Writing to RAM is triggered by the ~MEM_FROM_DBUS control line. The RAM chip will update the value stored at the location represented by the address latch state to the value on data bus as long as the control line is active (low). If the address latch holds a value that is mapped to the bootup ROM, the write operation has no effect and will not modify the ROM's state. Internally, the data bus value will be written into the RAM at the respective location in this case. This is transparent to the ISA as the written value cannot be retrieved from the RAM due to the ROM mapping.
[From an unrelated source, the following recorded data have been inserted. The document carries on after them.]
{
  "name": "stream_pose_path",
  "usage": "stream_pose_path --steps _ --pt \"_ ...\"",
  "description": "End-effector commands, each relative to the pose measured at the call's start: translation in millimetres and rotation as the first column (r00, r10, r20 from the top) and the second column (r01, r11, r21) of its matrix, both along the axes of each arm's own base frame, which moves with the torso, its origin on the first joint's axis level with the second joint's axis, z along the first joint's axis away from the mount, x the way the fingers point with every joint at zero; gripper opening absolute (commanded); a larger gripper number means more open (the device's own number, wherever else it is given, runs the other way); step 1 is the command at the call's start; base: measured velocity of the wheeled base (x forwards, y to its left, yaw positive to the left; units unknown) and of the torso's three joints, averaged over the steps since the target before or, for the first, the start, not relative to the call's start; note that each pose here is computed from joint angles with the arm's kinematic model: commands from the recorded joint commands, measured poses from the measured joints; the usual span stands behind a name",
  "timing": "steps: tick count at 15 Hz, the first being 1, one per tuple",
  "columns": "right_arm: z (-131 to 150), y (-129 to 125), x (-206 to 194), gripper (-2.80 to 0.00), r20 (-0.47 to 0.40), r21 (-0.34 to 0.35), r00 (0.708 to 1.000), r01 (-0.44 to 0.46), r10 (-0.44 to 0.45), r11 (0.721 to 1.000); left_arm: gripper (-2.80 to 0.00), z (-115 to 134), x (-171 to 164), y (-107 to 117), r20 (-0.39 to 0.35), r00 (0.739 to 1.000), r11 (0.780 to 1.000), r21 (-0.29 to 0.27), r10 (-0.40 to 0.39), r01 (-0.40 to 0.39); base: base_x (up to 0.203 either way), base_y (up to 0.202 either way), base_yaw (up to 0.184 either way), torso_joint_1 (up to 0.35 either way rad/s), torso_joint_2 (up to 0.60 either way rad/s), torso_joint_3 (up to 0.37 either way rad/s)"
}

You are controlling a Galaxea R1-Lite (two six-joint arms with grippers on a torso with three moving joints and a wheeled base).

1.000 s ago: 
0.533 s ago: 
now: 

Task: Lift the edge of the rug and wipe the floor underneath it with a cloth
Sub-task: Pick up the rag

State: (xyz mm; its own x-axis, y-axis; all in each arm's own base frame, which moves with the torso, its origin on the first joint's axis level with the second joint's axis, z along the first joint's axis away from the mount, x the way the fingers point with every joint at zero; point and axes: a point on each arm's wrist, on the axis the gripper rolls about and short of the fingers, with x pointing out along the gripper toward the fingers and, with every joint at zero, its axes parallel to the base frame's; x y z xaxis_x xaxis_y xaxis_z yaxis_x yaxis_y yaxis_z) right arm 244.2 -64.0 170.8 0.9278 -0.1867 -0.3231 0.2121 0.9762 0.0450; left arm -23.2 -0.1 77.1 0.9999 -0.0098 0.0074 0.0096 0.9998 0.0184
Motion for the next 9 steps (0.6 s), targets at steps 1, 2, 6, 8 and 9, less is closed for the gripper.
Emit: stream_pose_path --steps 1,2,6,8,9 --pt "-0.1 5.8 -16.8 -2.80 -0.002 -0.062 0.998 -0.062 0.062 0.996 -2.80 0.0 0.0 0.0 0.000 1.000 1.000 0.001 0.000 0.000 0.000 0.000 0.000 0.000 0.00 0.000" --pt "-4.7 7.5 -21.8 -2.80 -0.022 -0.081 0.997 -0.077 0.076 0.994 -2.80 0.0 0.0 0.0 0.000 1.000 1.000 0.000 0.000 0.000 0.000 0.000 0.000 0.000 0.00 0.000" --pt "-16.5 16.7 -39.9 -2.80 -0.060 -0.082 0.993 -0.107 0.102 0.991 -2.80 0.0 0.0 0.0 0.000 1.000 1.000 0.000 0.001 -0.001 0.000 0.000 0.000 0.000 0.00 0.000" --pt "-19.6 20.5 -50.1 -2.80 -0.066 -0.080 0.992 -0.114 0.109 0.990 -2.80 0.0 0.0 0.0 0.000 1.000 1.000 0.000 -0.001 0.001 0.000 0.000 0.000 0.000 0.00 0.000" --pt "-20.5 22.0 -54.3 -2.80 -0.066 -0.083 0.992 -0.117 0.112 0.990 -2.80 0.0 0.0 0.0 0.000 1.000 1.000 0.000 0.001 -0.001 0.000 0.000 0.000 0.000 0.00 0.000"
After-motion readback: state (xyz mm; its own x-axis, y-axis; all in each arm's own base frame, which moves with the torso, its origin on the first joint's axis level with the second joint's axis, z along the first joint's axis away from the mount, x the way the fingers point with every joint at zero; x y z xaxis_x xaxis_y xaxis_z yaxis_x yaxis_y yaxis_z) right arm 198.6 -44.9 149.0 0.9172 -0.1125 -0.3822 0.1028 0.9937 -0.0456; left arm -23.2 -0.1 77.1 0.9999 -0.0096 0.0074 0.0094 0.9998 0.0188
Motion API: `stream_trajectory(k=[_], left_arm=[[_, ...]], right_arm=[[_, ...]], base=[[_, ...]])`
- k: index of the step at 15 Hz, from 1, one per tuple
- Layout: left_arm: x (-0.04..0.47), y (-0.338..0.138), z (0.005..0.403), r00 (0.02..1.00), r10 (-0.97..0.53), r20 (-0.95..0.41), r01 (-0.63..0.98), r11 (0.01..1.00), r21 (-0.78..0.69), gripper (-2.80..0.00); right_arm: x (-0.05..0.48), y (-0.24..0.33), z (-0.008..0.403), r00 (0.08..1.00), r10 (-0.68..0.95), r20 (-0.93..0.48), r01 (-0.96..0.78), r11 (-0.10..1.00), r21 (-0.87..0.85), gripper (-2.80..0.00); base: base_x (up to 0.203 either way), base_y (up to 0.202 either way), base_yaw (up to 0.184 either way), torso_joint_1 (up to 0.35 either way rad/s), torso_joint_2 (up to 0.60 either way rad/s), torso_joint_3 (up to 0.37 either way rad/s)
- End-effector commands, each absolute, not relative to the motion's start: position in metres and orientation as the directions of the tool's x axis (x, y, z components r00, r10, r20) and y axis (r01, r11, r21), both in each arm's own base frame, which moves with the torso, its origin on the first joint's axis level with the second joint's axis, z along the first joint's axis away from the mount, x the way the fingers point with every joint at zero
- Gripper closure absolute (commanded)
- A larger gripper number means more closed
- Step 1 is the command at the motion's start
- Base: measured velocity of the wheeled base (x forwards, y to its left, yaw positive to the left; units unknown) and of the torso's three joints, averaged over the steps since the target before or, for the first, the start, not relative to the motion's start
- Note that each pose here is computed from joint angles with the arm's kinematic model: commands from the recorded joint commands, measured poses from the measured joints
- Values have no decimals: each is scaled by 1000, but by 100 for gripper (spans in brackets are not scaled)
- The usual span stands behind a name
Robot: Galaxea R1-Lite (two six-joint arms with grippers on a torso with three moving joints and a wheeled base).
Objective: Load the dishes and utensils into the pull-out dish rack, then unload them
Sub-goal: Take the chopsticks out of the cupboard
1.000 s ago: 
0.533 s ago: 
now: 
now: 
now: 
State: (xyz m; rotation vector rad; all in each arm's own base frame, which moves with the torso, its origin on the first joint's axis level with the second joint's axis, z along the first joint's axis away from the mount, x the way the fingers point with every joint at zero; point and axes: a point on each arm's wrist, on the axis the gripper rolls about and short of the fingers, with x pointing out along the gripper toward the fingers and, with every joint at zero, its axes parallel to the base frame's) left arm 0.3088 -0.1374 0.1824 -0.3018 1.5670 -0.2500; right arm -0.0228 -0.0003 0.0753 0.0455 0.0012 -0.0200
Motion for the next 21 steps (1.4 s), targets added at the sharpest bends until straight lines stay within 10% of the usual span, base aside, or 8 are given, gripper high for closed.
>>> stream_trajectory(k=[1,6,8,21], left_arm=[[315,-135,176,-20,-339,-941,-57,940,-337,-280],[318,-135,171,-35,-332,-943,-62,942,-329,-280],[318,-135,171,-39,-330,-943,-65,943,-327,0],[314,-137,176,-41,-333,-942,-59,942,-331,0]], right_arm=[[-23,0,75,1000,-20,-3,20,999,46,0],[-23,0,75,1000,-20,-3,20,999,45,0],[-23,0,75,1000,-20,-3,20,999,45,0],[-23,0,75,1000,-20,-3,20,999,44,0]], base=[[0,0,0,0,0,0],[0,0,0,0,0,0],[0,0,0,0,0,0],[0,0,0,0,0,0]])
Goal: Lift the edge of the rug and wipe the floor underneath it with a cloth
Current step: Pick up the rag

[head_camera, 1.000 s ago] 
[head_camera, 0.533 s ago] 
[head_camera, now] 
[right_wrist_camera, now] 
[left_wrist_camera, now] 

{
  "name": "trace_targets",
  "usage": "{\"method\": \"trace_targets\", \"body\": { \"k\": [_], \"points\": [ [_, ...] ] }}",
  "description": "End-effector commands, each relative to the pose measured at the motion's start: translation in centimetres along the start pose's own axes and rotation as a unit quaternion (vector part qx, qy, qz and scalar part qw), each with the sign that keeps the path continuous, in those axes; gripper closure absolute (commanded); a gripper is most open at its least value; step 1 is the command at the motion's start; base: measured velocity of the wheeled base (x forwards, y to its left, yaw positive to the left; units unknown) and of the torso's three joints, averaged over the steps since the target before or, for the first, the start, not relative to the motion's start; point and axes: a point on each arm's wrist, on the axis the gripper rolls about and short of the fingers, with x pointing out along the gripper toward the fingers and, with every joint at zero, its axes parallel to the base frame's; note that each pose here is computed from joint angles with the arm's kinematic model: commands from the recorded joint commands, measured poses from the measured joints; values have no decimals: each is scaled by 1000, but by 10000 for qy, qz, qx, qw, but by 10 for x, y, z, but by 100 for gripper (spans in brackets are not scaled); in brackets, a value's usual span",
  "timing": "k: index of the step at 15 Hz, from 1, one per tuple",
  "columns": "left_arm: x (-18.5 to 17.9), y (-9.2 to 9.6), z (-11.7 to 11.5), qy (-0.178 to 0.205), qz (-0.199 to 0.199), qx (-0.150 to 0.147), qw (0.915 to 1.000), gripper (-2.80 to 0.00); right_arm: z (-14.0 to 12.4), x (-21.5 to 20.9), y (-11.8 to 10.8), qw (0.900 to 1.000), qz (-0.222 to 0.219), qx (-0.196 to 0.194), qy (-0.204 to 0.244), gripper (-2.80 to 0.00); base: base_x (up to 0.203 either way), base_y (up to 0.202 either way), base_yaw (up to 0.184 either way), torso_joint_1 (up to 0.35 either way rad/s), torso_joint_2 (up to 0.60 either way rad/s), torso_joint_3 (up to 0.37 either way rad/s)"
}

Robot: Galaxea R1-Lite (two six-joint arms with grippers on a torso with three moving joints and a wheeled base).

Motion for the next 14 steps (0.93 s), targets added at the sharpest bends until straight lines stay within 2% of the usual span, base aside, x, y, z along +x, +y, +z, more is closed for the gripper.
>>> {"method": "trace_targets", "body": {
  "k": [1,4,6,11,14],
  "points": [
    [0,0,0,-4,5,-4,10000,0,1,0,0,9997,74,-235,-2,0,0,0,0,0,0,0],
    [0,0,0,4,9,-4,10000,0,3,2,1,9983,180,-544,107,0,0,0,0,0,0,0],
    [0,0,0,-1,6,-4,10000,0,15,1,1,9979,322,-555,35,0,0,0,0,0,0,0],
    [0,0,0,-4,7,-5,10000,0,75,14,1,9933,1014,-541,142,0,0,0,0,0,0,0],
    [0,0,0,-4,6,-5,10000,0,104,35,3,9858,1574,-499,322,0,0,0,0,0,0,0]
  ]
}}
To save a chip on the memory board, we used the second quad-nor gate in the 74-4002 chip as a not gate by connecting all inputs to the same signal.

Tips for Reproduction

  • Laying the cables for the address lines and the data bus tends to get messy quickly as the pin layout of ICs usually does not correspond to the order of bus lines. We solved this problem by reserving a block of eight neighboring breadboard pin rows on both board halves where we connected all address lines in the correct bit order.

Testing

For testing, we used an Arduino Mega microcontroller that emulated the control lines, data bus and the address latch. We programmed the bootup ROM to contain a repeating pattern of values that are easy to verify knowing their addresses. Our test program then wrote data to a set of random locations withing the address space and afterwards read from all affected addresses. We expected the value to either be part of the pre-programmed ROM pattern if the location maps to the ROM, or to be the value written at the respective location. In later testing, we combined testing the memory and register units as described in the testing section of the register file documentation.